● **Task description**
In the data below, one line contains "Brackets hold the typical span" and a later one contains "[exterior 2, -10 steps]". Print both, with every line between them, exactly and alone.

═══ Input

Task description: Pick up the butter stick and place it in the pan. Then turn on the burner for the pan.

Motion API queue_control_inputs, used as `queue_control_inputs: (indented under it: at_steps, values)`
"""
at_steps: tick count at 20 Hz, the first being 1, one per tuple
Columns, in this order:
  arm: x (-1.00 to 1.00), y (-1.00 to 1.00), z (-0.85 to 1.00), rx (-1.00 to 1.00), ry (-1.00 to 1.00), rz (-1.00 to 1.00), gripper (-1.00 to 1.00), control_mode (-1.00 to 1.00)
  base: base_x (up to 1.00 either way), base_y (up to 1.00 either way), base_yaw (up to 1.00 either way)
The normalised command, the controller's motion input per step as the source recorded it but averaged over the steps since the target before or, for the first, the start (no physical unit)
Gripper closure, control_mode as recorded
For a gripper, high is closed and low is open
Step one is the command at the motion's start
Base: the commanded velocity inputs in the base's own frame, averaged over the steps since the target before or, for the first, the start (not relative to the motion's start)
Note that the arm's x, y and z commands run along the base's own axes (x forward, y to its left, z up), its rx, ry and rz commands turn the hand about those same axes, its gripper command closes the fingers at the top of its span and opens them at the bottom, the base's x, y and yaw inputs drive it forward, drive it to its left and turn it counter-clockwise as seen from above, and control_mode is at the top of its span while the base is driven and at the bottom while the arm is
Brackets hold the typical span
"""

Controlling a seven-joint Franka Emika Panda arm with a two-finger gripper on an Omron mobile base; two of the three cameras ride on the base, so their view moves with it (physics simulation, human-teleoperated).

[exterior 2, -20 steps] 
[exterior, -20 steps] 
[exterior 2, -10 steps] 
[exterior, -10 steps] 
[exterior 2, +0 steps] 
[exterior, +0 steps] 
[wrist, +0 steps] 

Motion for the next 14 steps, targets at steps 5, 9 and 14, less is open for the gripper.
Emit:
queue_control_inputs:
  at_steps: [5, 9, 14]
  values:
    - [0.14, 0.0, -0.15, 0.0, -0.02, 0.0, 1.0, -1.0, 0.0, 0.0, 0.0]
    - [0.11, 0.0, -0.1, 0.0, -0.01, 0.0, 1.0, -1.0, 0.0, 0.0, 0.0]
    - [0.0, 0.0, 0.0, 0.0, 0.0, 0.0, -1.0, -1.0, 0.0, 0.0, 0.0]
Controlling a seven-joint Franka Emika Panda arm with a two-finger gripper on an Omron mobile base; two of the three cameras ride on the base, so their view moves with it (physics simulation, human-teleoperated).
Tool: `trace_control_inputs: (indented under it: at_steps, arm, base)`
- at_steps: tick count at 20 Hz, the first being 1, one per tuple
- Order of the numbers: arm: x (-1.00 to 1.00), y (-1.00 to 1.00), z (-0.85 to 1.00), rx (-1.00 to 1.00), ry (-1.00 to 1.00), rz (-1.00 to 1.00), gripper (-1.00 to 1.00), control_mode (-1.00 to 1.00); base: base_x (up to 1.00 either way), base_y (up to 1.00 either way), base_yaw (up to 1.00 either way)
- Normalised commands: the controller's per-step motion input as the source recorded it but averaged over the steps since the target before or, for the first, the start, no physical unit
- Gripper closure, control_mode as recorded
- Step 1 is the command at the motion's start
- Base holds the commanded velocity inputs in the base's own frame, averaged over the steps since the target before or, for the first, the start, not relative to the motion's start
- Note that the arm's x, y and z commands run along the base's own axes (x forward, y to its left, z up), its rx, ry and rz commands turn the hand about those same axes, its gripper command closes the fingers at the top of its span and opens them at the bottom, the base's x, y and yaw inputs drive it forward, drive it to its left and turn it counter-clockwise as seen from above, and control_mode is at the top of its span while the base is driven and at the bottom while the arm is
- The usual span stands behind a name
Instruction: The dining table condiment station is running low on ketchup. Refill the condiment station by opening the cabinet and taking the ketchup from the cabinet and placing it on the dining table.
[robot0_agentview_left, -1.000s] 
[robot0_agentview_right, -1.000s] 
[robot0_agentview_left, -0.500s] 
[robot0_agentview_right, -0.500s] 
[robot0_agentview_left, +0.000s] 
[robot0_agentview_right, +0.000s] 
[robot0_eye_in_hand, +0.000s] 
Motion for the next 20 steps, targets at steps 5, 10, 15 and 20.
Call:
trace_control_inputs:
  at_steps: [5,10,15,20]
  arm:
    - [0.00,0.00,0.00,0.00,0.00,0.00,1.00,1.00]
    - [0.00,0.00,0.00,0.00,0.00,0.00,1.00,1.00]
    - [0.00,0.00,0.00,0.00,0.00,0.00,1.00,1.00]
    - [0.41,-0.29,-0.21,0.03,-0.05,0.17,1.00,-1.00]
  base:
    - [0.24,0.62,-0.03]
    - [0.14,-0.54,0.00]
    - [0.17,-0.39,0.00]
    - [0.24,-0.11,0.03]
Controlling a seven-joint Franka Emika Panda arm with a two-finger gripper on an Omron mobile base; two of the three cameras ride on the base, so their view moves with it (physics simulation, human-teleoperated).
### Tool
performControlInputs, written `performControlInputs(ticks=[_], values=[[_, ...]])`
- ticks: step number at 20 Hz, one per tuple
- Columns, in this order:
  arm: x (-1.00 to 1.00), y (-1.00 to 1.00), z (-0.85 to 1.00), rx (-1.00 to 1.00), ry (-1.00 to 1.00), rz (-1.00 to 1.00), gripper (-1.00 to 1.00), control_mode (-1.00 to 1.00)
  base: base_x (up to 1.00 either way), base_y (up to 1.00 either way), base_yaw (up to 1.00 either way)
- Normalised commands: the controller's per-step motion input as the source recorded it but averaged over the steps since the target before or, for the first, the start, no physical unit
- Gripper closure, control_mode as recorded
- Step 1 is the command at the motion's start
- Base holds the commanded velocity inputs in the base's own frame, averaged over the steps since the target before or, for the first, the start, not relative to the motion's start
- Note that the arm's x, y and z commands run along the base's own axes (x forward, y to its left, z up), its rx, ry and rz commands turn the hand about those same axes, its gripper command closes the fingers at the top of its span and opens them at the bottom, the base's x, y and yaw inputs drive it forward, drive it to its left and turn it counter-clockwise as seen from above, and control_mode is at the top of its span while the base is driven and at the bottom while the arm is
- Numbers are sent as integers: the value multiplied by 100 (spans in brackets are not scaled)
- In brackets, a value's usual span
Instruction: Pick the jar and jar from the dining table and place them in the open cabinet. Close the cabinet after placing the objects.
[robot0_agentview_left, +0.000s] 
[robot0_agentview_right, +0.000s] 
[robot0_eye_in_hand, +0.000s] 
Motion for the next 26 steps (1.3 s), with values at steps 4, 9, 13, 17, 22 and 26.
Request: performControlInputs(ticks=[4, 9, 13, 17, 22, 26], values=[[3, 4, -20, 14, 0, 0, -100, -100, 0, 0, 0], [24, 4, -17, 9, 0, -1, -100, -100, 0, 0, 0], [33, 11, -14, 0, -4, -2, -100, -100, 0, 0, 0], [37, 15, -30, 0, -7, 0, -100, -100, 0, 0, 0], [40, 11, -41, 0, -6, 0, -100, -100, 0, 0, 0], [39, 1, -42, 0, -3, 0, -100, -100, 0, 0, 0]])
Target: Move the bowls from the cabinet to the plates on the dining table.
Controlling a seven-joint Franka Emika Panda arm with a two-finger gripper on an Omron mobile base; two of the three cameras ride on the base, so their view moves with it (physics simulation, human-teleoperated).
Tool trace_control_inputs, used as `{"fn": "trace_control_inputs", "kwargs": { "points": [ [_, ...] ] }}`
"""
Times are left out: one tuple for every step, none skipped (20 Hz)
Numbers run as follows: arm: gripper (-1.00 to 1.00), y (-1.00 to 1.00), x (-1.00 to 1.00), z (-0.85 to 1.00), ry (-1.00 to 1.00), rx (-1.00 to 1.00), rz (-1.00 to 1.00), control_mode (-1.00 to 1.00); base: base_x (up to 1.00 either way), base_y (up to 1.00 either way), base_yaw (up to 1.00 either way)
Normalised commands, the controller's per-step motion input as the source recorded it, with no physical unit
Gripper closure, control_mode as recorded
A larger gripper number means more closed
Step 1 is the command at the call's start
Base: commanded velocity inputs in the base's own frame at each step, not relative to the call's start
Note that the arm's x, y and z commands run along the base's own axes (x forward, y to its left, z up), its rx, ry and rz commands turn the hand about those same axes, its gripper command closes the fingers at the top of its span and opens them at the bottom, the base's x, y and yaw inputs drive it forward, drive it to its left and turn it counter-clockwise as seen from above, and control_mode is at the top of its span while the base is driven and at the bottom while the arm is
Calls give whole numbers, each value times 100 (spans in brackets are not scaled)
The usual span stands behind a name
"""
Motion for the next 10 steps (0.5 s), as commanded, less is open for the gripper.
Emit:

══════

● **Result below**
Brackets hold the typical span
"""

Controlling a seven-joint Franka Emika Panda arm with a two-finger gripper on an Omron mobile base; two of the three cameras ride on the base, so their view moves with it (physics simulation, human-teleoperated).

[exterior 2, -20 steps] 
[exterior, -20 steps] 
[exterior 2, -10 steps] 

That brings the answer to completion.